**EXERCISE REQUIREMENTS**.
Return the records in full, exactly as given.

[Records drawn from a dataset]
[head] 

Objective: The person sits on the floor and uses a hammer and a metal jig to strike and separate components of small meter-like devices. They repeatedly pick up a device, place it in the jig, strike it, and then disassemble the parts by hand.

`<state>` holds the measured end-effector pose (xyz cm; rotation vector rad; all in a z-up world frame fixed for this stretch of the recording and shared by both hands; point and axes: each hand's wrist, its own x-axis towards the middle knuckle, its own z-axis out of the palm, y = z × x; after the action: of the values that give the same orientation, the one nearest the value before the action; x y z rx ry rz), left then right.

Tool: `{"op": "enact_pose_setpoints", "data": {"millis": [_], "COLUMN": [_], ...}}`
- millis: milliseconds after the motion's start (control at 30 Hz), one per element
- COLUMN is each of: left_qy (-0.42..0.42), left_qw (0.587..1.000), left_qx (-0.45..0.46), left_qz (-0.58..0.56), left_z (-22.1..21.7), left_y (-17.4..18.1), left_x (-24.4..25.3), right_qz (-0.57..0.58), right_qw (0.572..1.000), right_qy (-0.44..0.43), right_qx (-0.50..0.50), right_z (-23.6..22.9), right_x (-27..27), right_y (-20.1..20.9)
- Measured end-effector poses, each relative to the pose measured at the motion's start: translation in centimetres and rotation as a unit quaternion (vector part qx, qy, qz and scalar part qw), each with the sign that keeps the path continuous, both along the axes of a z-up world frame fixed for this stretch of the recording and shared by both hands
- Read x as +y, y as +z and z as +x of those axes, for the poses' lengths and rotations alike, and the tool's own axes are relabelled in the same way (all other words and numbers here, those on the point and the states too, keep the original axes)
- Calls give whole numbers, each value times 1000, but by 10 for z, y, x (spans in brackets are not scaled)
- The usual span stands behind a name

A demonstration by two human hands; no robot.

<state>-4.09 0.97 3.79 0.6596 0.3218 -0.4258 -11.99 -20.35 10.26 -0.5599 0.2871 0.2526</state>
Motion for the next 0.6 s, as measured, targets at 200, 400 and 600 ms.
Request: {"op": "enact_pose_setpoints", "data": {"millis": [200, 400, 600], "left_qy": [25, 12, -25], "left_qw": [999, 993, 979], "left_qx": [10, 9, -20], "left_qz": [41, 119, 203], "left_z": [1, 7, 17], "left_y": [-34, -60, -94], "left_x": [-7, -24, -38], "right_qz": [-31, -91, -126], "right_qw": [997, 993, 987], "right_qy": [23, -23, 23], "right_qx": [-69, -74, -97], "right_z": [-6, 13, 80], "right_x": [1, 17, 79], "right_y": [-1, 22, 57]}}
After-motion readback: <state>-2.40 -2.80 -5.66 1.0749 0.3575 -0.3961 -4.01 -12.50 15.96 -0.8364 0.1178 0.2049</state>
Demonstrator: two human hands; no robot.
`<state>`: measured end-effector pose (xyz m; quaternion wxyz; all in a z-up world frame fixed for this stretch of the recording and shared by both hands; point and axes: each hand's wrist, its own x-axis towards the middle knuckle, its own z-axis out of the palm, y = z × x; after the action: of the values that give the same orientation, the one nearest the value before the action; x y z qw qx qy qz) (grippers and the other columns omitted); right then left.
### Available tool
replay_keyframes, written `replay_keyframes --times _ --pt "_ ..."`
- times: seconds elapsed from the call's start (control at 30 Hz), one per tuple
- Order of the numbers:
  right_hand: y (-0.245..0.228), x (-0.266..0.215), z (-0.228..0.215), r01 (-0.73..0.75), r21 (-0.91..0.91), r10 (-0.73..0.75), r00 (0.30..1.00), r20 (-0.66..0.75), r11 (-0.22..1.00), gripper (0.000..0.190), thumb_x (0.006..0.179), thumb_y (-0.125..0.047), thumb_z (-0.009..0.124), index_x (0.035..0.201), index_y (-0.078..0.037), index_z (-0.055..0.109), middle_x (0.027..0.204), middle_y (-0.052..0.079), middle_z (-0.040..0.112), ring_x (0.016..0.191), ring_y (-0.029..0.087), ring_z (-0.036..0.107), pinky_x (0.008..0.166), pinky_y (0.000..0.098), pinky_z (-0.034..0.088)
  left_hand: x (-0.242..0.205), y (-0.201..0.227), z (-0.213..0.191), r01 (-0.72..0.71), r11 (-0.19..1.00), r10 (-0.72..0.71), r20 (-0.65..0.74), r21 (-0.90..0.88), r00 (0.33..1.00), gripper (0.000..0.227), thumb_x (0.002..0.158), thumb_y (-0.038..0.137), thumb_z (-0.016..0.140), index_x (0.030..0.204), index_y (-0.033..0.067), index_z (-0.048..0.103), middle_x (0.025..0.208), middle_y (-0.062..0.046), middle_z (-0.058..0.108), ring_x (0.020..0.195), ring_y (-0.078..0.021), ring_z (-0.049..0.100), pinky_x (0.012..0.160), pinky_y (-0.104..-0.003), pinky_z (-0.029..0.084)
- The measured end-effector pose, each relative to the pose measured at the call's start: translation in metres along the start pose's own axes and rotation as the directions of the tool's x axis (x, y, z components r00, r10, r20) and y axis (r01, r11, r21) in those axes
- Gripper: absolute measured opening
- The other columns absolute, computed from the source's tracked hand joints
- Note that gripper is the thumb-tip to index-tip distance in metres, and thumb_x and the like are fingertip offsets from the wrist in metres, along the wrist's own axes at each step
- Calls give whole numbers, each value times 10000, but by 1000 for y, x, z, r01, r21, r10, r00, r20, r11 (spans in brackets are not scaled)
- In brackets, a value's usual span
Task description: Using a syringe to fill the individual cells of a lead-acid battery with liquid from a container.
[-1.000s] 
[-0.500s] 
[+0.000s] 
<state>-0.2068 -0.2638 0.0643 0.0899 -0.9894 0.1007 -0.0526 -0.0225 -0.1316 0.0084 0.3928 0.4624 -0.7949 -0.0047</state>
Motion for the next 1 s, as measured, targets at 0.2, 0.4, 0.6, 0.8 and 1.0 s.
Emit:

**RESPONSE TO THIS TASK**.
[head] 

Objective: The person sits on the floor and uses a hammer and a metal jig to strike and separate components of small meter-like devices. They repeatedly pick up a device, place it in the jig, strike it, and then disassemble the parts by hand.

`<state>` holds the measured end-effector pose (xyz cm; rotation vector rad; all in a z-up world frame fixed for this stretch of the recording and shared by both hands; point and axes: each hand's wrist, its own x-axis towards the middle knuckle, its own z-axis out of the palm, y = z × x; after the action: of the values that give the same orientation, the one nearest the value before the action; x y z rx ry rz), left then right.

Tool: `{"op": "enact_pose_setpoints", "data": {"millis": [_], "COLUMN": [_], ...}}`
- millis: milliseconds after the motion's start (control at 30 Hz), one per element
- COLUMN is each of: left_qy (-0.42..0.42), left_qw (0.587..1.000), left_qx (-0.45..0.46), left_qz (-0.58..0.56), left_z (-22.1..21.7), left_y (-17.4..18.1), left_x (-24.4..25.3), right_qz (-0.57..0.58), right_qw (0.572..1.000), right_qy (-0.44..0.43), right_qx (-0.50..0.50), right_z (-23.6..22.9), right_x (-27..27), right_y (-20.1..20.9)
- Measured end-effector poses, each relative to the pose measured at the motion's start: translation in centimetres and rotation as a unit quaternion (vector part qx, qy, qz and scalar part qw), each with the sign that keeps the path continuous, both along the axes of a z-up world frame fixed for this stretch of the recording and shared by both hands
- Read x as +y, y as +z and z as +x of those axes, for the poses' lengths and rotations alike, and the tool's own axes are relabelled in the same way (all other words and numbers here, those on the point and the states too, keep the original axes)
- Calls give whole numbers, each value times 1000, but by 10 for z, y, x (spans in brackets are not scaled)
- The usual span stands behind a name

A demonstration by two human hands; no robot.

<state>-4.09 0.97 3.79 0.6596 0.3218 -0.4258 -11.99 -20.35 10.26 -0.5599 0.2871 0.2526</state>
Motion for the next 0.6 s, as measured, targets at 200, 400 and 600 ms.
Request: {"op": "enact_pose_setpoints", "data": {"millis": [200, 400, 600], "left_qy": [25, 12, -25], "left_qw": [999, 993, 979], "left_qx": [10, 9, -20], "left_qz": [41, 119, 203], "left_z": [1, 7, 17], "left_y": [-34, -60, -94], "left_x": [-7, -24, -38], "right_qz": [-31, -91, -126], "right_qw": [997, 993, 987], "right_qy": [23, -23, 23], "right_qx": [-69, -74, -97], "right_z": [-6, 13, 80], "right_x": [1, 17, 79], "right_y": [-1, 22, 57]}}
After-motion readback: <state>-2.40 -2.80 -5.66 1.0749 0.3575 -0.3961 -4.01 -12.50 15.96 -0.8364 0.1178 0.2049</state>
Demonstrator: two human hands; no robot.
`<state>`: measured end-effector pose (xyz m; quaternion wxyz; all in a z-up world frame fixed for this stretch of the recording and shared by both hands; point and axes: each hand's wrist, its own x-axis towards the middle knuckle, its own z-axis out of the palm, y = z × x; after the action: of the values that give the same orientation, the one nearest the value before the action; x y z qw qx qy qz) (grippers and the other columns omitted); right then left.
### Available tool
replay_keyframes, written `replay_keyframes --times _ --pt "_ ..."`
- times: seconds elapsed from the call's start (control at 30 Hz), one per tuple
- Order of the numbers:
  right_hand: y (-0.245..0.228), x (-0.266..0.215), z (-0.228..0.215), r01 (-0.73..0.75), r21 (-0.91..0.91), r10 (-0.73..0.75), r00 (0.30..1.00), r20 (-0.66..0.75), r11 (-0.22..1.00), gripper (0.000..0.190), thumb_x (0.006..0.179), thumb_y (-0.125..0.047), thumb_z (-0.009..0.124), index_x (0.035..0.201), index_y (-0.078..0.037), index_z (-0.055..0.109), middle_x (0.027..0.204), middle_y (-0.052..0.079), middle_z (-0.040..0.112), ring_x (0.016..0.191), ring_y (-0.029..0.087), ring_z (-0.036..0.107), pinky_x (0.008..0.166), pinky_y (0.000..0.098), pinky_z (-0.034..0.088)
  left_hand: x (-0.242..0.205), y (-0.201..0.227), z (-0.213..0.191), r01 (-0.72..0.71), r11 (-0.19..1.00), r10 (-0.72..0.71), r20 (-0.65..0.74), r21 (-0.90..0.88), r00 (0.33..1.00), gripper (0.000..0.227), thumb_x (0.002..0.158), thumb_y (-0.038..0.137), thumb_z (-0.016..0.140), index_x (0.030..0.204), index_y (-0.033..0.067), index_z (-0.048..0.103), middle_x (0.025..0.208), middle_y (-0.062..0.046), middle_z (-0.058..0.108), ring_x (0.020..0.195), ring_y (-0.078..0.021), ring_z (-0.049..0.100), pinky_x (0.012..0.160), pinky_y (-0.104..-0.003), pinky_z (-0.029..0.084)
- The measured end-effector pose, each relative to the pose measured at the call's start: translation in metres along the start pose's own axes and rotation as the directions of the tool's x axis (x, y, z components r00, r10, r20) and y axis (r01, r11, r21) in those axes
- Gripper: absolute measured opening
- The other columns absolute, computed from the source's tracked hand joints
- Note that gripper is the thumb-tip to index-tip distance in metres, and thumb_x and the like are fingertip offsets from the wrist in metres, along the wrist's own axes at each step
- Calls give whole numbers, each value times 10000, but by 1000 for y, x, z, r01, r21, r10, r00, r20, r11 (spans in brackets are not scaled)
- In brackets, a value's usual span
Task description: Using a syringe to fill the individual cells of a lead-acid battery with liquid from a container.
[-1.000s] 
[-0.500s] 
[+0.000s] 
<state>-0.2068 -0.2638 0.0643 0.0899 -0.9894 0.1007 -0.0526 -0.0225 -0.1316 0.0084 0.3928 0.4624 -0.7949 -0.0047</state>
Motion for the next 1 s, as measured, targets at 0.2, 0.4, 0.6, 0.8 and 1.0 s.
Emit:

The given answer completes the exercise.